By careful consideration, the scientist is then able to make certain predictions about what will happen if the idea is right, given some new assumption. Then all that is needed is a couple of quick experiments to see how the scientist's predictions stand up. Before long the rule, along with its assumptions, can be judged, and given either the All-Clear, or the Order of the Boot.

Not that the All-Clear necessarily means that the rule is correct, they explain. All we can really say is that such-and-such seems a bit more likely, or seems to be an acceptable approximation. Newton's Laws are still Laws, Einstein notwithstanding, because Newton lets us send rockets to the Moon, Mars, Halley's Comet, and beyond, without needing to say, "left hand down a bit to allow for relatively".

In the real world, the myths don't work. Laws don't spring, fully-formed, from the sweaty brows of scientists. Laws start out with somebody doing a bit of data-snooping.

Data-snooping involves making lists of measurements, and poring over them to see if there is any mathematical relationship or pattern or trend that might give us a hint about the rule that lies beneath the measurements. We assume that there is some rule, but in the absence of any real knowledge, we must try all the tricks.

Measured values, their squares and cubes, square roots and cube roots, their products, progressions, logarithms, sines, tangents, and other exotic mathematical functions are all thrown in, even fractions involving combinations of functions. Heavy stuff, but well worth it, if only we can make a breakthrough.

If there is a pattern, the next step is to explore the relationship further. Are there any missing values in the range of values studied? Can we extrapolate beyond the range? If we can, we must predict some values, and then go looking for them.

Johann Balmer did this when he found a relationship linking four of the hydrogen lines in the visible spectrum. It seemed that there should be another line, right on the edge of the ultraviolet, a line of which he had no prior knowledge. When he checked, the predicted line was there, just where he said it would be, and Balmer's rather odd little equation was confirmed. Score one point to data snooping.
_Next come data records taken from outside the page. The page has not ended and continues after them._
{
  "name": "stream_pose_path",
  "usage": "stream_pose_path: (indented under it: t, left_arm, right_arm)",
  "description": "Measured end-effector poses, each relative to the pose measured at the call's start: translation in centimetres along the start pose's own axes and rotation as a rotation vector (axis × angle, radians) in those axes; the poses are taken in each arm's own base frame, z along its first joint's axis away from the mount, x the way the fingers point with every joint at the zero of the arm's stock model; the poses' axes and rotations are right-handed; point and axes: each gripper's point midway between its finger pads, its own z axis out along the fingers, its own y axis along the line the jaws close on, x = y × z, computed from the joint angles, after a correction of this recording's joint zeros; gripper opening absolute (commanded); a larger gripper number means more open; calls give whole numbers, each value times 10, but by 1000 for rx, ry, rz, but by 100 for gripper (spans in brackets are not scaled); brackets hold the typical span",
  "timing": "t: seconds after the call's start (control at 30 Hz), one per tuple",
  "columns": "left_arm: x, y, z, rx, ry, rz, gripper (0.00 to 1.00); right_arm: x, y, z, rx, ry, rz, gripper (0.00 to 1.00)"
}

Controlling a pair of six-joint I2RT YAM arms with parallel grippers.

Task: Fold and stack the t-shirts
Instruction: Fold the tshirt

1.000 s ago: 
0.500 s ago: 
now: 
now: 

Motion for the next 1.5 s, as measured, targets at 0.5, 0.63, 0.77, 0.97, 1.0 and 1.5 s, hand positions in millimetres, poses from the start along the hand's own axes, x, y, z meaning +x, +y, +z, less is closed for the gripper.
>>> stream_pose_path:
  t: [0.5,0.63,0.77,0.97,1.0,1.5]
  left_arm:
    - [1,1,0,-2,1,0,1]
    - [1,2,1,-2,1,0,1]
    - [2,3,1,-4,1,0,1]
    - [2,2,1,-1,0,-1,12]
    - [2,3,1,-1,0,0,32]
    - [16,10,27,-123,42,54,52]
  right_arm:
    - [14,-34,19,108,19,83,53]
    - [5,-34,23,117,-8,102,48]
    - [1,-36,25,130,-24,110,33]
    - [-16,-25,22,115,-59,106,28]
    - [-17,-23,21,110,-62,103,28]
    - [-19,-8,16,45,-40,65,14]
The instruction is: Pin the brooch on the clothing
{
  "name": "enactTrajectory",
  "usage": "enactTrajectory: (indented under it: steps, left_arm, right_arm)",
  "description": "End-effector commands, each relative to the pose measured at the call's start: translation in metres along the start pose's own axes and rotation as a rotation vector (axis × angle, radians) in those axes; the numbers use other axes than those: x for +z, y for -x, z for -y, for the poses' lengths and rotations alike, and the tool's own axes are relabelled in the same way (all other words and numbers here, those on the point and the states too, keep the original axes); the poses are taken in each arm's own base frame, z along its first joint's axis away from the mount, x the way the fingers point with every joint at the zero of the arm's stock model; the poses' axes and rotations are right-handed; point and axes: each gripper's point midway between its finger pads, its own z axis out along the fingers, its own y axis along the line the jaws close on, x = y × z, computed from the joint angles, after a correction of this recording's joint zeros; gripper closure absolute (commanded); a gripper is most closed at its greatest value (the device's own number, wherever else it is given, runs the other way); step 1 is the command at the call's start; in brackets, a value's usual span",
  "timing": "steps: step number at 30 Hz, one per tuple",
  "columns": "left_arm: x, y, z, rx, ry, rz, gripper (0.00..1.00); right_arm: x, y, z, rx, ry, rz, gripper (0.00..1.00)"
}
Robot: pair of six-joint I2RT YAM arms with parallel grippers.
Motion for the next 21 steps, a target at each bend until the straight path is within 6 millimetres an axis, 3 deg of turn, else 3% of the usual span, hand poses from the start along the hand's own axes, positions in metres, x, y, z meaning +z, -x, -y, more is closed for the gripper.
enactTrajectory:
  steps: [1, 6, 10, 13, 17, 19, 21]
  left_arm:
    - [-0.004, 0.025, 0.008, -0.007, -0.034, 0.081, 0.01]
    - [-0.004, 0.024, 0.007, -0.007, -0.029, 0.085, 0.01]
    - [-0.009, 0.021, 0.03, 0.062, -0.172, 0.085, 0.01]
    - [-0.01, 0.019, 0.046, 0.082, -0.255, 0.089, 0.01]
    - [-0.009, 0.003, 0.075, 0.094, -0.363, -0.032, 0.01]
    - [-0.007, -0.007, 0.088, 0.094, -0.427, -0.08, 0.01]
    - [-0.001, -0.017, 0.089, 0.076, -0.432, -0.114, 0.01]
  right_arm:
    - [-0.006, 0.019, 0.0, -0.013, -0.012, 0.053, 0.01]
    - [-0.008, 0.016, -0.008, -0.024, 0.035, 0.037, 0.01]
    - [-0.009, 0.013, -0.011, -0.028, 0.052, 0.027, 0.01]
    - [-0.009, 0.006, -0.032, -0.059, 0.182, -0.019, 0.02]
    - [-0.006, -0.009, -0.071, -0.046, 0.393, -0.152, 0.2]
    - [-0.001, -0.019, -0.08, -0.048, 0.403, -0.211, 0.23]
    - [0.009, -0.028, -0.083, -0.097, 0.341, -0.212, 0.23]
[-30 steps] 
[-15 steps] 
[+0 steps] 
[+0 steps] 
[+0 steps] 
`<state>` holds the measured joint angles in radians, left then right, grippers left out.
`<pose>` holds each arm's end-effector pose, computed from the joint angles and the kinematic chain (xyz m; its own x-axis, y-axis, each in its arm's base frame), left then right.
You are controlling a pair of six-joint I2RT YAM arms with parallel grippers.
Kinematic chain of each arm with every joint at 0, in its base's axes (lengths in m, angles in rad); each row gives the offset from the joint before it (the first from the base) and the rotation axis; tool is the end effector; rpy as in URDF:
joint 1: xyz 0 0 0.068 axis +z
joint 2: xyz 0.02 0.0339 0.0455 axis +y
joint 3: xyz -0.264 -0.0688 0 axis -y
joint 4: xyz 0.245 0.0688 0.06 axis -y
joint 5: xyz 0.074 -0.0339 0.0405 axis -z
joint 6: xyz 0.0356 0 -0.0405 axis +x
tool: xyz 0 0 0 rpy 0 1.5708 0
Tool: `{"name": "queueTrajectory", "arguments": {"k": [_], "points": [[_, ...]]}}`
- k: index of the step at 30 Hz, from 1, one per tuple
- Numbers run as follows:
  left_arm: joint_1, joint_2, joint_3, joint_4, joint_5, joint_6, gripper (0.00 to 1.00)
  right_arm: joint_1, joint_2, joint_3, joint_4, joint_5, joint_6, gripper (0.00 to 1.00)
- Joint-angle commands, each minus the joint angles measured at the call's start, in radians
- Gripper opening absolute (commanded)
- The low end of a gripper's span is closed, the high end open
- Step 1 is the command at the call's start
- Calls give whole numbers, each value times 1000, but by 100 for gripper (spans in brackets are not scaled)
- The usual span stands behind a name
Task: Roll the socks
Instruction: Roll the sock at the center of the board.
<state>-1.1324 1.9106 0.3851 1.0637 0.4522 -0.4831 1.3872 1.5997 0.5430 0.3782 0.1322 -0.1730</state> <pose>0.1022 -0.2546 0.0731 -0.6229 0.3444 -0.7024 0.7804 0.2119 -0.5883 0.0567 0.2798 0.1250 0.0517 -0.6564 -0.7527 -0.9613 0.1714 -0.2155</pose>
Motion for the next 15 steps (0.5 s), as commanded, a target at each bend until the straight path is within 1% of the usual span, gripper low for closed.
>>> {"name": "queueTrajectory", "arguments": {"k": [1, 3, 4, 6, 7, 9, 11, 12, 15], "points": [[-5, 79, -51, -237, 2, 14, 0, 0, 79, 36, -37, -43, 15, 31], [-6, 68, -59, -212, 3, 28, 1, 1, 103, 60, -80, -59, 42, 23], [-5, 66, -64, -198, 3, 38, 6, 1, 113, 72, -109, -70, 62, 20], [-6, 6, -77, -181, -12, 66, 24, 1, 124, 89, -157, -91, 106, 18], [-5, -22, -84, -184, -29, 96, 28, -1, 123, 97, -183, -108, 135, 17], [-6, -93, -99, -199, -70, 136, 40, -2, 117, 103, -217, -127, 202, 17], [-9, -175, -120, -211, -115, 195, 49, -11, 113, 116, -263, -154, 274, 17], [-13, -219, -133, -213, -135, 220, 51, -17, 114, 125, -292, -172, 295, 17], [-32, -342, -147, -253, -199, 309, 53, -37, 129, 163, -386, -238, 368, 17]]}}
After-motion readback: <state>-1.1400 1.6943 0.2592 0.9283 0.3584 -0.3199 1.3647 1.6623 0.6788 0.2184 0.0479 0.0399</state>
Sometimes, though, the confirmation can be misleading, as happened in the case of Bode's Law. Now before we start, Bode's Law isn't a Law, and it wasn't even Bode's: other people had said it before him. Those problems apart, it isn't a bad sort of Bode's Law: in fact, it is the best Bode's Law that we'll ever have.

Start with the numbers zero, one, two, four, eight, and so on, triple each number, add four, and then divide by ten. This recipe gave Bode a series of numbers that closely matched the orbits of the known planets, measured in astronomic units. One astronomic unit, of course, is the distance from the Earth to the Sun.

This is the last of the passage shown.